Dr.Frank Stearns Giese died August 6, 2006.
He was the proprietor of the two story Radical Education Project Bookcenter in Portland's Goose Hollow. The bookstore's basement was regularly rented for meetings by an assortment left wing aboveground organizations, including the Communist Party USA.
He was well liked by his French language students at Portland State University.
Police surveillance files indicate that the US Treasury and Portland Police Intelligence agents took down license numbers outside the Ph.D. professor's bookstore and followed vehicles when they left while investigating the bombings. The FBI watched the Communist Party USA regularly.
The Federal trial of Dr. Giese was disrupted with a bomb threat that caused the entire US District Courthouse to be evacuated. This Harvard educated professor was found guilty of conspiracy to dynamite two US military recruiting stations. His fingerprints were found on a book at a hideout used by bookstore employees and former state prison inmates.

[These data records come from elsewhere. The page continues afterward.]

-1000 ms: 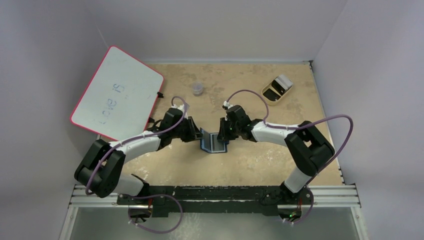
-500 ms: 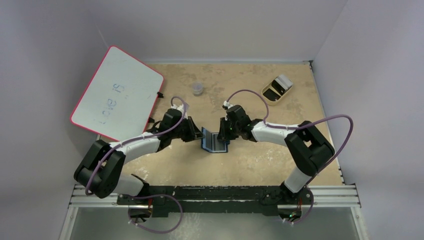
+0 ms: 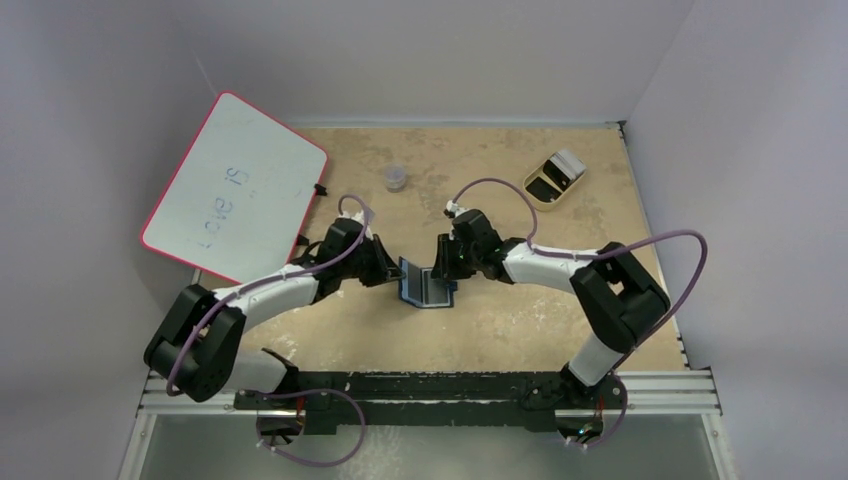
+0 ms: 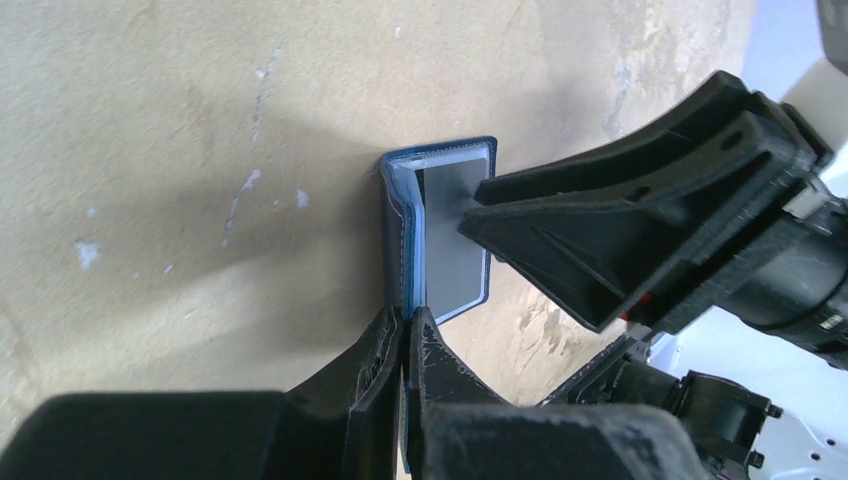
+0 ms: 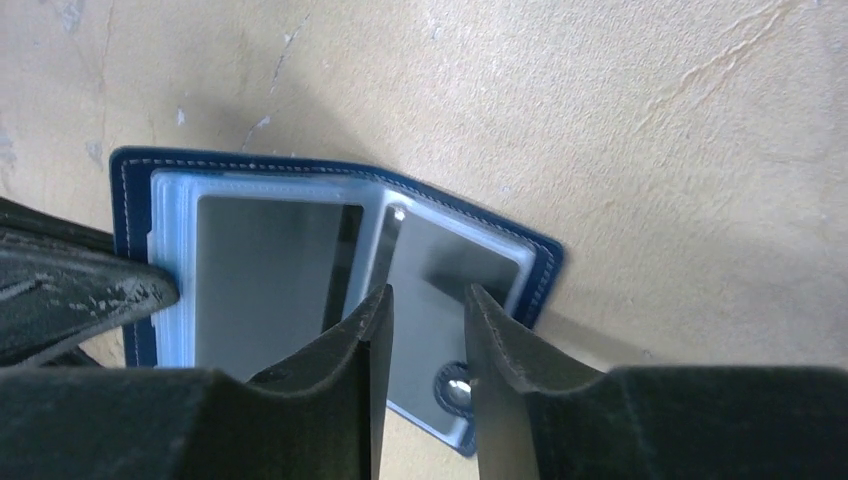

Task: Put the credit cards into the card holder
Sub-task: Turn over the card slot in the card holder.

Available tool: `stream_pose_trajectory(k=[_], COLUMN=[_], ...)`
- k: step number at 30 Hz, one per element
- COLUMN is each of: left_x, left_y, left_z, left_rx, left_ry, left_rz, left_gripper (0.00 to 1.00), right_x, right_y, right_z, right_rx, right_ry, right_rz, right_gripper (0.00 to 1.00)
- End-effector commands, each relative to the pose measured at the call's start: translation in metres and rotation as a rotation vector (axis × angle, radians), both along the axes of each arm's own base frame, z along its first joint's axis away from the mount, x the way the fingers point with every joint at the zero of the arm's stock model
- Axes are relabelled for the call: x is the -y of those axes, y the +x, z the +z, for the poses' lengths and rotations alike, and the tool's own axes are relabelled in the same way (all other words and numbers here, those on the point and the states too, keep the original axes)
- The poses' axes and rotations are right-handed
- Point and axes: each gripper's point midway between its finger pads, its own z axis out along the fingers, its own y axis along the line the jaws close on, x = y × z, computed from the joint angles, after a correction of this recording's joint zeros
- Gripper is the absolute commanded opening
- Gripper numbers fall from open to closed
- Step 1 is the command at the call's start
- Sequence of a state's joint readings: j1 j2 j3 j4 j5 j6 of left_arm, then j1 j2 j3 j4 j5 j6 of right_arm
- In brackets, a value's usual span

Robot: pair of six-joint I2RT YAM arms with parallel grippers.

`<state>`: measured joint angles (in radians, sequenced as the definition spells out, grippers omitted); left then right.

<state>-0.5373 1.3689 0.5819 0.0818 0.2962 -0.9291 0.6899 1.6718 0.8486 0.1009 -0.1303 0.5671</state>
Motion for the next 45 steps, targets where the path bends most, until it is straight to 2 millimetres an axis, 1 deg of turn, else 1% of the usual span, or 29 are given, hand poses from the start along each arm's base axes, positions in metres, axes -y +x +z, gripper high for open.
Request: stream_pose_trajectory(k=[1,4,6,11,14,19,20,21,28,31,34,38,45], left_x=[-0.007,-0.01,-0.012,-0.011,-0.009,-0.008,-0.008,-0.007,-0.005,-0.006,-0.007,-0.01,-0.014], left_y=[0.015,0.017,0.018,0.016,0.016,0.017,0.017,0.017,0.016,0.016,0.015,0.014,0.013], left_z=[0.04,0.045,0.045,0.045,0.048,0.048,0.048,0.048,0.046,0.047,0.044,0.036,0.026], left_rx=[0.066,0.067,0.06,0.053,0.058,0.058,0.058,0.058,0.053,0.055,0.054,0.046,0.038], left_ry=[0.026,0.042,0.052,0.067,0.068,0.074,0.073,0.072,0.067,0.069,0.082,0.114,0.154], left_rz=[0.068,0.088,0.097,0.1,0.095,0.098,0.098,0.097,0.092,0.091,0.086,0.075,0.064], left_gripper=[0.0,0.0,0.0,0.0,0.0,0.0,0.0,0.0,0.0,0.0,0.0,0.0,0.0], right_x=[-0.011,-0.022,-0.032,-0.052,-0.06,-0.068,-0.074,-0.075,-0.076,-0.071,-0.061,-0.048,-0.026], right_y=[0.004,0.0,-0.006,-0.012,-0.013,-0.021,-0.016,-0.015,-0.013,-0.011,-0.009,-0.016,-0.016], right_z=[0.051,0.069,0.075,0.088,0.088,0.072,0.08,0.078,0.069,0.063,0.056,0.052,0.052], right_rx=[0.072,0.084,0.087,0.101,0.1,0.072,0.086,0.085,0.076,0.073,0.073,0.049,0.063], right_ry=[0.08,0.13,0.151,0.197,0.193,0.17,0.182,0.176,0.159,0.127,0.07,0.021,-0.053], right_rz=[0.005,0.018,0.034,0.051,0.065,0.087,0.086,0.084,0.086,0.071,0.045,0.032,-0.029], right_gripper=[0.38,0.45,0.51,0.54,0.55,0.55,0.55,0.55,0.51,0.5,0.48,0.48,0.47])
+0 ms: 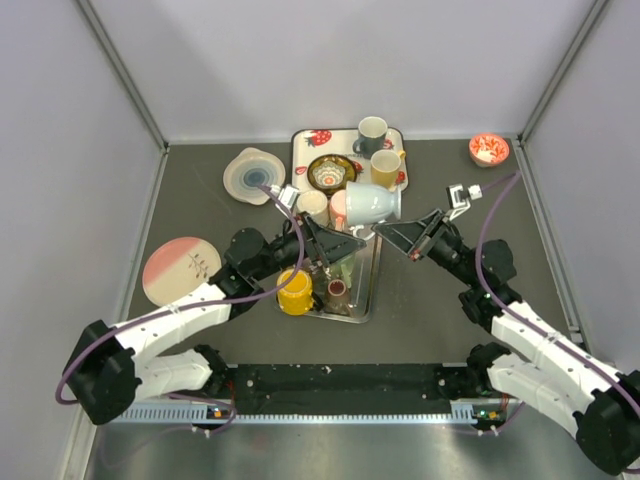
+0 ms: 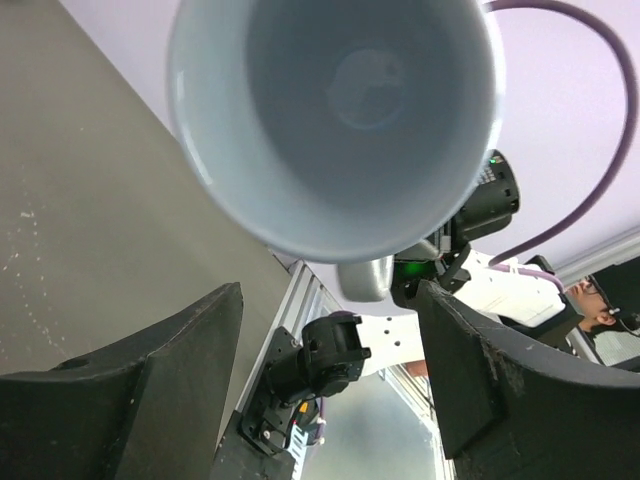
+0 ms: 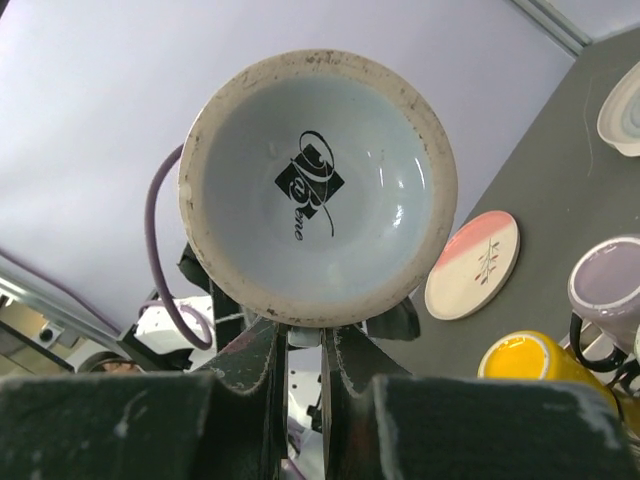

Before these two private buildings, leased by the US Army and US Navy, were bombed there was an attempt to break down the door of Ira Keller's residence. The burglar alarm went off and a maid screamed in panic. Ira Keller was a leading Portland real estate investor and the founder of a grocery paper bag factory. The Civic Auditorium and nearby Four Courts Fountain were renamed after him when he died.
The Allison & Carey Gunworks was robbed of weapons and ammunition shortly after the bombings. The legendary Country Kitchen restaurant was held up while crowded with diners. Some of them may have been trying to completely devour a 72 ounce steak to get it for free.
Robert Patrick McSherry's handwritten plans for the gunstore heist were found by agents in a garbage can. ATF and Portland Police Intelligence watched the Menlo Park bank robbery but did not interfere.
Portland Police Intelligence began surveillance operations on NLF members in mid-January 1973 after getting substantial information from a buyer of a stolen pistol taken from the gunstore robbery.
James Wesley Akers, bomb maker, reported a break-in of his inner NE Albina District second story flat where his saxophone was stolen shortly before the bombings. Police Detectives red flagged him because his pick-up truck was registered to the head of the Chicago Communist Party USA.
Dr. Giese' stepdaughter, Leslie Ann McKeel, and others fled from a burning Seattle safe house in Seattle's Ballard district on February 14, 1973. They left with machine guns, sawed-off shotguns, and a cache of pistols taken from the gun store heist. Left behind was a 68-stick dynamite time bomb wired for detonation.
US Army Intelligence shredded their records on the case in 1977 after receiving strong objections from the Seattle Police Criminal Intelligence Unit who did not want their own counterintelligence methods reviewed by a Federal judge in a pending Freedom of Information Act appeal.
Professor Giese served a 30 month sentence in a Fedaral Prison after his appeal was rejected by the US Supreme Court.
Coincidently, during February 1970, there were anti-military recruiting demonstrations at PSU that was under surveillance by the FBI and Portland Police Intelligence. Two US Navy recruiters were surrounded by at least twenty students and forced out of the room where they were working. At the top of the stairs Campus Security gave the protestors a stern warning. Most heeded and withdrew from the front lines.
Four did not. The Navy recruiters were then forcibly removed from the Student Union building.
They were suspended for one year from the college for "violating student protest guidelines". 36 restraining orders were issued by County Circuit Court.
FBI files indicate that their paid informers at these 1970 demonstrations knew nothing about the 1973 military recruiting station bombings. The FBI interviewed these informants immediately after the recruiting stations were dynamited.
An investigation by Portland Police Intelligence on Dr. Giese started before the bombings for his financial donation to the Patriot Party's Calvin Dow Defense Committee according to police records.
A 1972 memo said an informant reported that Dr. Giese had formed the Portland Prisoner Support and his contact at the OSCI prison was a "Larry" Meyer. Portland Police Intelligence asked the Oregon State Police to investigate his background but they did not find an inmate listed at OSCI by that name. Dr. Giese was approved by the State Police to be a prison volunteer in OSCI Psychological Services. Portland Prisoner Support was approved by the warden, G.E. Sullivan, and advertised in the prison newspaper, Oscillator, in March 1972.
US Attorney Charles Turner accused Dr. Giese of indoctrinating prisoners against the Nixon government by showing popular radical documentaries and bestselling New Left books from his Radical Education Project Bookcenter. The warden, G.E. Sullivan, approved all of these materials.